Uganda's government has revived plans to restrict imports of second-hand clothes, joining Tanzania in a regional effort that pits East African economies against major Western trading partners. The campaign, aimed at protecting infant textile industries, has triggered diplomatic tensions and exposed a painful economic trade-off: thousands of local jobs versus affordable clothing for millions of poor consumers.
A Regional Push Against "Mitumba"
East African nations have long struggled with the influx of used clothing, locally called "mitumba." These garments, largely sourced from Western donation centres, flood markets from Kampala to Dar es Salaam at prices far below locally produced alternatives. Uganda's Ministry of Trade announced renewed enforcement of existing restrictions, while Tanzania has signalled it will tighten import documentation requirements. The moves represent the latest chapter in a battle that began nearly a decade ago.

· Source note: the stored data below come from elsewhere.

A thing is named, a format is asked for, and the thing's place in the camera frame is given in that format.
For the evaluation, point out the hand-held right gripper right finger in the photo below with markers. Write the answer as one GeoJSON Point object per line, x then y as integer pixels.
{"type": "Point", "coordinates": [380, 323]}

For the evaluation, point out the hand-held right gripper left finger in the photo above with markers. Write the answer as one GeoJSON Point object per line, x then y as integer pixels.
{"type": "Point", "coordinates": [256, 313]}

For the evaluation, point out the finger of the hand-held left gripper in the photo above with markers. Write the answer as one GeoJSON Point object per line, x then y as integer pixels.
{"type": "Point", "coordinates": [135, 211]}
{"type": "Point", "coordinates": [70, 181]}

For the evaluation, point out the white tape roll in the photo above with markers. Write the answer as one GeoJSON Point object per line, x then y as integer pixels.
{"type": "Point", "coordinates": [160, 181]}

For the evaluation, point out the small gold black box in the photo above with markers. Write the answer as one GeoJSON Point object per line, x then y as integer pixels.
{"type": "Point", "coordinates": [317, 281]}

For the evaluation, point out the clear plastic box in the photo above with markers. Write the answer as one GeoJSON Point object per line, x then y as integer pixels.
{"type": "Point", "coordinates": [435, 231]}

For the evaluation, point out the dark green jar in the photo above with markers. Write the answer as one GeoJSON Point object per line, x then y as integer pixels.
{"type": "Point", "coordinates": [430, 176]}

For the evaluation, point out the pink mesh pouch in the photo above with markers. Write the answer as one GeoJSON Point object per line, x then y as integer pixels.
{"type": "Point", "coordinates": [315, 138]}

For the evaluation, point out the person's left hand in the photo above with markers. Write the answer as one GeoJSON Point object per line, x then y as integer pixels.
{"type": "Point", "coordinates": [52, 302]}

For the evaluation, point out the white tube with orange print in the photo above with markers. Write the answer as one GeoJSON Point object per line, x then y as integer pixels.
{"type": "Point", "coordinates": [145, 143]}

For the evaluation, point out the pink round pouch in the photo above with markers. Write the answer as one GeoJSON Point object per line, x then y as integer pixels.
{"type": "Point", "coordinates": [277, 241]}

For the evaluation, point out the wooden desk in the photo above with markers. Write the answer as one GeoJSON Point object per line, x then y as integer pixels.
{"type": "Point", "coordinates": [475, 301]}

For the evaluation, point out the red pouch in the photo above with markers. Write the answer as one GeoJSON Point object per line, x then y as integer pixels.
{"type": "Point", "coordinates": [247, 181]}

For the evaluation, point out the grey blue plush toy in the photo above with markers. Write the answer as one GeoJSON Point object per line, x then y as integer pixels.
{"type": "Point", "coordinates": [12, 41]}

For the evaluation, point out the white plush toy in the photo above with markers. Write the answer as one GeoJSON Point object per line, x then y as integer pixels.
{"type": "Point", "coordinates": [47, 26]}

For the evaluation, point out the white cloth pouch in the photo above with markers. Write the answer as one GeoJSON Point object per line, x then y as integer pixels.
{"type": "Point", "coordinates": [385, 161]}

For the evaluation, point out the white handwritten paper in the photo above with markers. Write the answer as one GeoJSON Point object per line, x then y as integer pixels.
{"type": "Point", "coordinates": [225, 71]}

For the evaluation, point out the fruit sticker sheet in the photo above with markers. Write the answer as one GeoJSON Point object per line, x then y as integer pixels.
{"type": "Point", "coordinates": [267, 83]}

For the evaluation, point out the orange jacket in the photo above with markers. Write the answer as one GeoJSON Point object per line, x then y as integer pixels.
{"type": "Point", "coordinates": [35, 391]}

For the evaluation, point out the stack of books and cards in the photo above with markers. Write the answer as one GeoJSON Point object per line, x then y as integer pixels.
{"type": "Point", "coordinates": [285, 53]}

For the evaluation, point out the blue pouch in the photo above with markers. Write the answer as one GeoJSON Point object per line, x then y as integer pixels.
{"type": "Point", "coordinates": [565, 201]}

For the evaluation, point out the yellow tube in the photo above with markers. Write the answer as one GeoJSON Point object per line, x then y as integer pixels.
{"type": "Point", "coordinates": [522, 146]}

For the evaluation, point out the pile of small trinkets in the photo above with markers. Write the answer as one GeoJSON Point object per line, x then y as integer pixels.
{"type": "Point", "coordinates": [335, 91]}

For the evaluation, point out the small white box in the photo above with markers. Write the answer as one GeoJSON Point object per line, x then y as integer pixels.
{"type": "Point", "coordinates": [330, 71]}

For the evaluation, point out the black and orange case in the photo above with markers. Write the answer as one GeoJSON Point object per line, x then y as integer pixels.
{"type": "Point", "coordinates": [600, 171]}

China's Shadow Over the Debate
The used clothes issue is inseparable from the broader transformation of global textile manufacturing. China, now the world's dominant apparel producer, has complicated the picture. Beijing's factories churn out cheap new clothing that increasingly competes with second-hand imports. Chinese investors have also shown interest in building textile manufacturing capacity within East Africa, offering governments a potential domestic alternative to both used clothes and expensive Western imports.
Yet Chinese textiles pose their own economic risks. If East Africa succeeds in curtailing used clothes, manufacturers there could simply become dependent on cheap Chinese garments instead of building independent production capacity.
The AGOA Factor
The United States has made its position clear. Washington deployed the African Growth and Opportunity Act as leverage, threatening to revoke trade preferences when Kenya moved to ban used clothes imports in 2017. The threat worked. Tanzania and Uganda reversed course under diplomatic pressure. Only Kenya held firm and implemented restrictions that remain in place today.
The incident exposed the limits of East African bargaining power. American textile industry lobbies have consistently opposed African restrictions on used clothes, arguing they restrict legitimate trade flows. For Washington, the issue sits uncomfortably alongside broader development messaging.
The Economic Dilemma
Supporters of restrictions argue the economic mathematics favour local production. A 2017 study estimated the used clothes trade cost East African textile manufacturers roughly 40 percent of their market share over the preceding decade. Kenya's cotton industry, once a major employer, collapsed as farmers switched to less labour-intensive crops. If governments create space for domestic manufacturers, the theory goes, investment and jobs will follow.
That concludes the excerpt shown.